EXERCISE INSTRUCTIONS ▸
As the answer, give exactly the lines of the records below from the one with "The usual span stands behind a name" through the one with "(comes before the", ends included and pictures left out.

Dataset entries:
- - -

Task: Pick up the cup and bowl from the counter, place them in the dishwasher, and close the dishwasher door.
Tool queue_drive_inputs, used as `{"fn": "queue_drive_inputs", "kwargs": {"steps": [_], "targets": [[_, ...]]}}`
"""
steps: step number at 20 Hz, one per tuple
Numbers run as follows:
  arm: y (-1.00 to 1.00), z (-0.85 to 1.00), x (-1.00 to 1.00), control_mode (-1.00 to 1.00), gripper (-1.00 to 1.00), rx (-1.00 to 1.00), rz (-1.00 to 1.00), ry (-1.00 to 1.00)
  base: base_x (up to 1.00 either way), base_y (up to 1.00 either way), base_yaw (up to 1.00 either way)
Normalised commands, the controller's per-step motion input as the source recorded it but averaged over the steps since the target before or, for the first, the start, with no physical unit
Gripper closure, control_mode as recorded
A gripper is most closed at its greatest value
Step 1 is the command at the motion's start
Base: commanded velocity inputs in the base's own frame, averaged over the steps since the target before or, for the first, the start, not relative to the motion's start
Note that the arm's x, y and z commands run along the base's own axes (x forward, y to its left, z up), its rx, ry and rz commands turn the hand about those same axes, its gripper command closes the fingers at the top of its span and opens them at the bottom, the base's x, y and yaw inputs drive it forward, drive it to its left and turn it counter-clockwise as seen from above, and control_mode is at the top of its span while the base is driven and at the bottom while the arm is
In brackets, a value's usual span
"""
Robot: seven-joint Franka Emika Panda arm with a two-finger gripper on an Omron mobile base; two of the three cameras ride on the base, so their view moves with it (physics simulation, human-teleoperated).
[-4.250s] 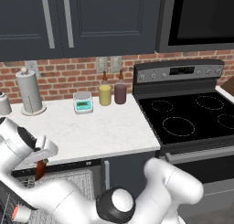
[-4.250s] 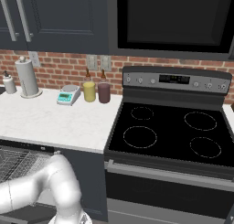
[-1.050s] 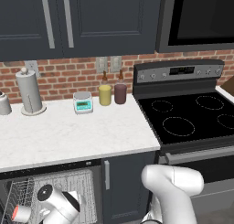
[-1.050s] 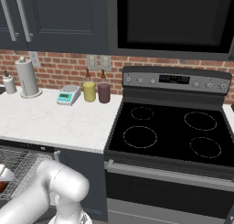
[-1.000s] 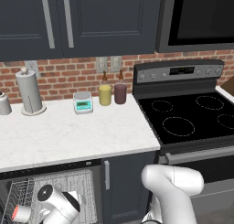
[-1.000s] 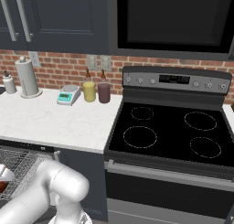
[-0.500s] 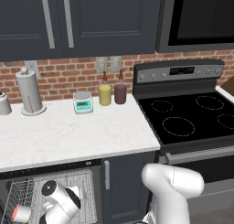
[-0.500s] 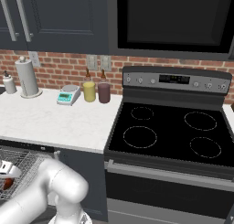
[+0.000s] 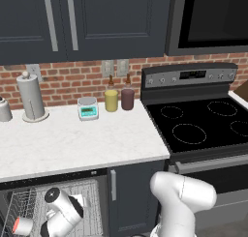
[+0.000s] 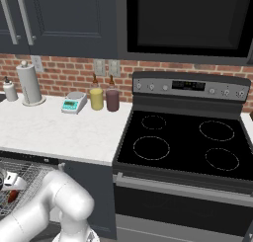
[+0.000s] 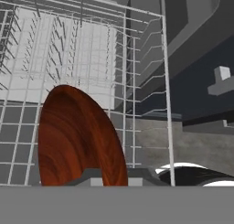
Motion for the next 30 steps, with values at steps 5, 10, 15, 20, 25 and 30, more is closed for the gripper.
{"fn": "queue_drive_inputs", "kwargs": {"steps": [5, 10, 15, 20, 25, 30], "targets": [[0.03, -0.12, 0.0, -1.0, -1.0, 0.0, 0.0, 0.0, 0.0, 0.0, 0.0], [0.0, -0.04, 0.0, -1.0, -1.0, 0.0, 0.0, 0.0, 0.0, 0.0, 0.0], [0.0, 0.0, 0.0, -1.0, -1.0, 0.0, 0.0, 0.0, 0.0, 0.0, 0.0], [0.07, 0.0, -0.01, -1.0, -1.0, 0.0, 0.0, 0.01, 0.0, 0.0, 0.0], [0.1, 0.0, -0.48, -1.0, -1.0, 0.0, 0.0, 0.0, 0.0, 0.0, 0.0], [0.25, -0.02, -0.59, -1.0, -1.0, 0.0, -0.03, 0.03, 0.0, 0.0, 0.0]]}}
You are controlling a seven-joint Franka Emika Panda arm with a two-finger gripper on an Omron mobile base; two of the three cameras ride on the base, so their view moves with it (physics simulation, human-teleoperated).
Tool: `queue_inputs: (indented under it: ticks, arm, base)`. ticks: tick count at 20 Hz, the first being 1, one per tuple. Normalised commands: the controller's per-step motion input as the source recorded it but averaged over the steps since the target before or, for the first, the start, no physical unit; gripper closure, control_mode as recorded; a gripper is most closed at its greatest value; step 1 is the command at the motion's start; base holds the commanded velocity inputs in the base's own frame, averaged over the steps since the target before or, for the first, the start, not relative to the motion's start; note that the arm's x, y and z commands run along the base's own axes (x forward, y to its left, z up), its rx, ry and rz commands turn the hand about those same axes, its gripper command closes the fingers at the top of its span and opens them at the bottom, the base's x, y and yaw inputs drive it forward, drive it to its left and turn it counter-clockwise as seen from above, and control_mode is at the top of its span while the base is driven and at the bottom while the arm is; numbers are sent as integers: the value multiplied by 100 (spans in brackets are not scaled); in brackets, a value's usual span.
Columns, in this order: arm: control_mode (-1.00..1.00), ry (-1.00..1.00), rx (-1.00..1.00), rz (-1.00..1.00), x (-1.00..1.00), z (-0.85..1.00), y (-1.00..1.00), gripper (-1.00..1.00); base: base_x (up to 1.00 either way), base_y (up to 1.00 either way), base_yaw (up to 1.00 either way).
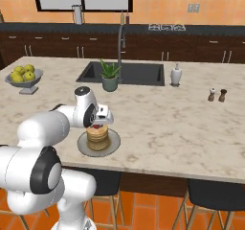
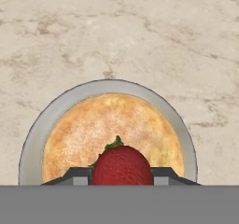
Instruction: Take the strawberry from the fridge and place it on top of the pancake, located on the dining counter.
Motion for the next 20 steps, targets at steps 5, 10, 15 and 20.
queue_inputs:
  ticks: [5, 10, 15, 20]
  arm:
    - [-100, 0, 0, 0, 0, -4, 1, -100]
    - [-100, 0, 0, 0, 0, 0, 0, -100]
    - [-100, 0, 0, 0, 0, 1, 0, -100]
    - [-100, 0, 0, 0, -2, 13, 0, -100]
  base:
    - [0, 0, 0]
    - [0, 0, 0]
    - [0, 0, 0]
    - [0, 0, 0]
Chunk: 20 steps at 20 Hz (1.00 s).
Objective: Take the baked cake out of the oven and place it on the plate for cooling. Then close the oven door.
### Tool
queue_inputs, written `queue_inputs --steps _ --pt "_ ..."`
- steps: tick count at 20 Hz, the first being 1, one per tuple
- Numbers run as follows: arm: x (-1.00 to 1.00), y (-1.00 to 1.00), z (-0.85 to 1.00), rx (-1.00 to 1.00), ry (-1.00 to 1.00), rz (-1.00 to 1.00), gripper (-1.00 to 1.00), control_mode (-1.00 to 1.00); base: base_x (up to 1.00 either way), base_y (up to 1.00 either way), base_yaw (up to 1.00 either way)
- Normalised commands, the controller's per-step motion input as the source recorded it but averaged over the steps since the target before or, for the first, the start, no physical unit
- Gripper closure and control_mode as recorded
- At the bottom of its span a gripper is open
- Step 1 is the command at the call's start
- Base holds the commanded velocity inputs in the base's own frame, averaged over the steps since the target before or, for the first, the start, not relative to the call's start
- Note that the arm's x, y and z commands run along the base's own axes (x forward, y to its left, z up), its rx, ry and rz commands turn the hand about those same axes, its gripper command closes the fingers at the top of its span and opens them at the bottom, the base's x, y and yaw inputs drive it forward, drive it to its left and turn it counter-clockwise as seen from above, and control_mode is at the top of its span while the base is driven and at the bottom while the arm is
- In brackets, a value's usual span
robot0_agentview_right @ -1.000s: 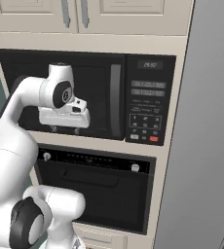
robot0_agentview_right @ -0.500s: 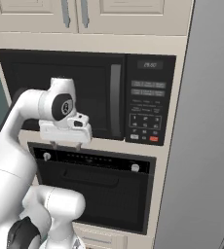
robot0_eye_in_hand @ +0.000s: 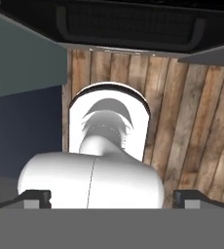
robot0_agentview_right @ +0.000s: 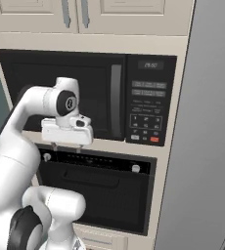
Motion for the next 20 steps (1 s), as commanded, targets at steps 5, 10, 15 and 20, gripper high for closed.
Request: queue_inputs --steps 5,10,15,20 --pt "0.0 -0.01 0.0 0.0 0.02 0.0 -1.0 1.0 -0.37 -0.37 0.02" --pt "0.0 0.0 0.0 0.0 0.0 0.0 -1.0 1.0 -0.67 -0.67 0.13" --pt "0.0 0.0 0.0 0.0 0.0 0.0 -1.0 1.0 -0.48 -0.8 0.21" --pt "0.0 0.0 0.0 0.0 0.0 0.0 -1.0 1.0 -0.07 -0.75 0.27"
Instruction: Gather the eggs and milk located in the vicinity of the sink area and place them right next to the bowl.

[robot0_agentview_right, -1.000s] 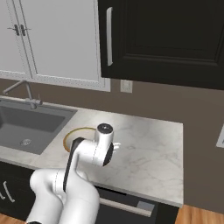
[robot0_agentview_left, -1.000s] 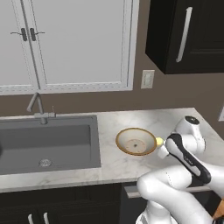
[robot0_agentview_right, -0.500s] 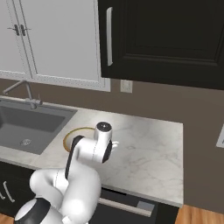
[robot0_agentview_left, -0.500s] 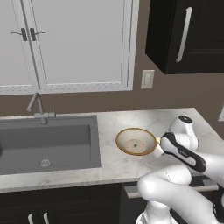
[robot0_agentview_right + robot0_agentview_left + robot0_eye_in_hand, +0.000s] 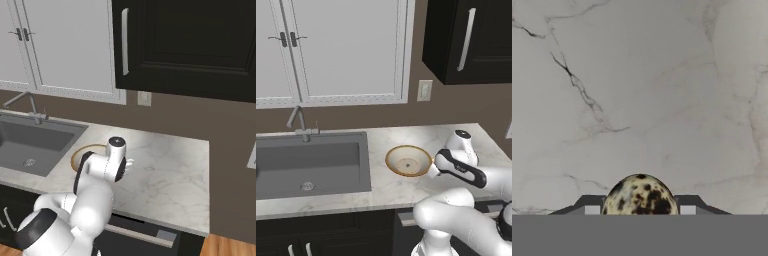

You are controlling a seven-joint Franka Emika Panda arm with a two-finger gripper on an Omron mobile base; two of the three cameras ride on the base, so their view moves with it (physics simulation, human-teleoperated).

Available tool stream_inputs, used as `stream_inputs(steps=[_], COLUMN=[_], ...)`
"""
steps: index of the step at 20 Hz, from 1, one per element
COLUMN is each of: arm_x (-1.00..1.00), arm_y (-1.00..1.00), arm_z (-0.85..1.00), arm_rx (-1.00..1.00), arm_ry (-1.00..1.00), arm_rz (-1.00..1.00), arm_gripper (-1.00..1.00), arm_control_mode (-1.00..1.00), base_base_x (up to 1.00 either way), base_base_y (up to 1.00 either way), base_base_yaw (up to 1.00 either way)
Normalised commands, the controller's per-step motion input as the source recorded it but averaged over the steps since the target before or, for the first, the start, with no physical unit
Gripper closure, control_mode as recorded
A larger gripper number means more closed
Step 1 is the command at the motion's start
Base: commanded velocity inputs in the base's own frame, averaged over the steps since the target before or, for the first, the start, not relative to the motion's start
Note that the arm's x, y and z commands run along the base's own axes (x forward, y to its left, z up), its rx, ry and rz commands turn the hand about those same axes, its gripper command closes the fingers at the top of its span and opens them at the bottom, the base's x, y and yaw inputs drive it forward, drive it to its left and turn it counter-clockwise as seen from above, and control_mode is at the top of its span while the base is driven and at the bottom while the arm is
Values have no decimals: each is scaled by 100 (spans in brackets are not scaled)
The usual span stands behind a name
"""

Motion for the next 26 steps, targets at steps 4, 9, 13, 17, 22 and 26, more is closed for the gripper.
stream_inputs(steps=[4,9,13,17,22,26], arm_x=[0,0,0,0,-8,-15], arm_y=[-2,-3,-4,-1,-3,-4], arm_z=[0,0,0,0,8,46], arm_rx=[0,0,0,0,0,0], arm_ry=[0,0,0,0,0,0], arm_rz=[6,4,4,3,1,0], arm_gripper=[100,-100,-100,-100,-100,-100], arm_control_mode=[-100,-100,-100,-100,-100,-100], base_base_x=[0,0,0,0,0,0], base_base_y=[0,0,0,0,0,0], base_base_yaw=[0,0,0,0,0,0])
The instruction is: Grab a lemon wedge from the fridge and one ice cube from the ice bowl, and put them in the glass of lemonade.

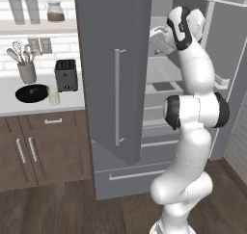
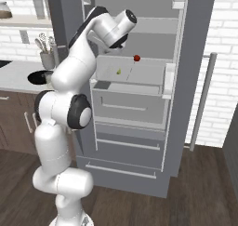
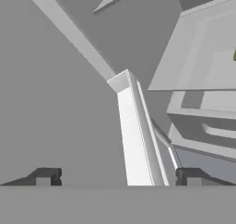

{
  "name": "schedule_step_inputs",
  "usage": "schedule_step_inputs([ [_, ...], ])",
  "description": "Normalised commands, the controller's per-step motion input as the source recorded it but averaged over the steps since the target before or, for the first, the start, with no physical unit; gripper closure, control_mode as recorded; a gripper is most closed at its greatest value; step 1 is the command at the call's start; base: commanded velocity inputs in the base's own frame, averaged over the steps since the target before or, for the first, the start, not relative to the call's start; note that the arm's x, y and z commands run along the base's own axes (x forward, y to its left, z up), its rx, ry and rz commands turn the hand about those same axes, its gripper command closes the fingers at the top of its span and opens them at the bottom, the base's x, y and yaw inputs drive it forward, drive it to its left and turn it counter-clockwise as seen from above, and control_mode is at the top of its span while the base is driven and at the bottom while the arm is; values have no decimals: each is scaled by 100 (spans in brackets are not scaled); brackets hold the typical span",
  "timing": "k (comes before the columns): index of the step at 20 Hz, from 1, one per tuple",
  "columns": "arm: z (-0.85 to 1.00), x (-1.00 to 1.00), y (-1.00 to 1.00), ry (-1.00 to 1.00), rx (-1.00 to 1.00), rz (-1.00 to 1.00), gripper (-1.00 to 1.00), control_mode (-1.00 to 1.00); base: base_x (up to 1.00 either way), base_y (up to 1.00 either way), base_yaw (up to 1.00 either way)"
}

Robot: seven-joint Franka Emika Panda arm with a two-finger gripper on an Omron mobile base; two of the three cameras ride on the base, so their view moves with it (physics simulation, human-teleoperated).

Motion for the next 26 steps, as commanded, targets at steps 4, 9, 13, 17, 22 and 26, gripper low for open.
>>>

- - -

ANSWER AREA ▸
The usual span stands behind a name
"""

Motion for the next 26 steps, targets at steps 4, 9, 13, 17, 22 and 26, more is closed for the gripper.
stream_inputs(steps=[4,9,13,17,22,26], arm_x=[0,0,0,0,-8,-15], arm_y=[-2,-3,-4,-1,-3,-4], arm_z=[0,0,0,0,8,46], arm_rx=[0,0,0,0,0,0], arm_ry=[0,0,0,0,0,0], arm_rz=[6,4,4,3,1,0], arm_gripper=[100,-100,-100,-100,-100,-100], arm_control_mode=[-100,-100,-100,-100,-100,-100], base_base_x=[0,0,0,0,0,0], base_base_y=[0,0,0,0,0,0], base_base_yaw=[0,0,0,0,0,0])
The instruction is: Grab a lemon wedge from the fridge and one ice cube from the ice bowl, and put them in the glass of lemonade.


{
  "name": "schedule_step_inputs",
  "usage": "schedule_step_inputs([ [_, ...], ])",
  "description": "Normalised commands, the controller's per-step motion input as the source recorded it but averaged over the steps since the target before or, for the first, the start, with no physical unit; gripper closure, control_mode as recorded; a gripper is most closed at its greatest value; step 1 is the command at the call's start; base: commanded velocity inputs in the base's own frame, averaged over the steps since the target before or, for the first, the start, not relative to the call's start; note that the arm's x, y and z commands run along the base's own axes (x forward, y to its left, z up), its rx, ry and rz commands turn the hand about those same axes, its gripper command closes the fingers at the top of its span and opens them at the bottom, the base's x, y and yaw inputs drive it forward, drive it to its left and turn it counter-clockwise as seen from above, and control_mode is at the top of its span while the base is driven and at the bottom while the arm is; values have no decimals: each is scaled by 100 (spans in brackets are not scaled); brackets hold the typical span",
  "timing": "k (comes before the columns): index of the step at 20 Hz, from 1, one per tuple",

The exercise has been answered in full.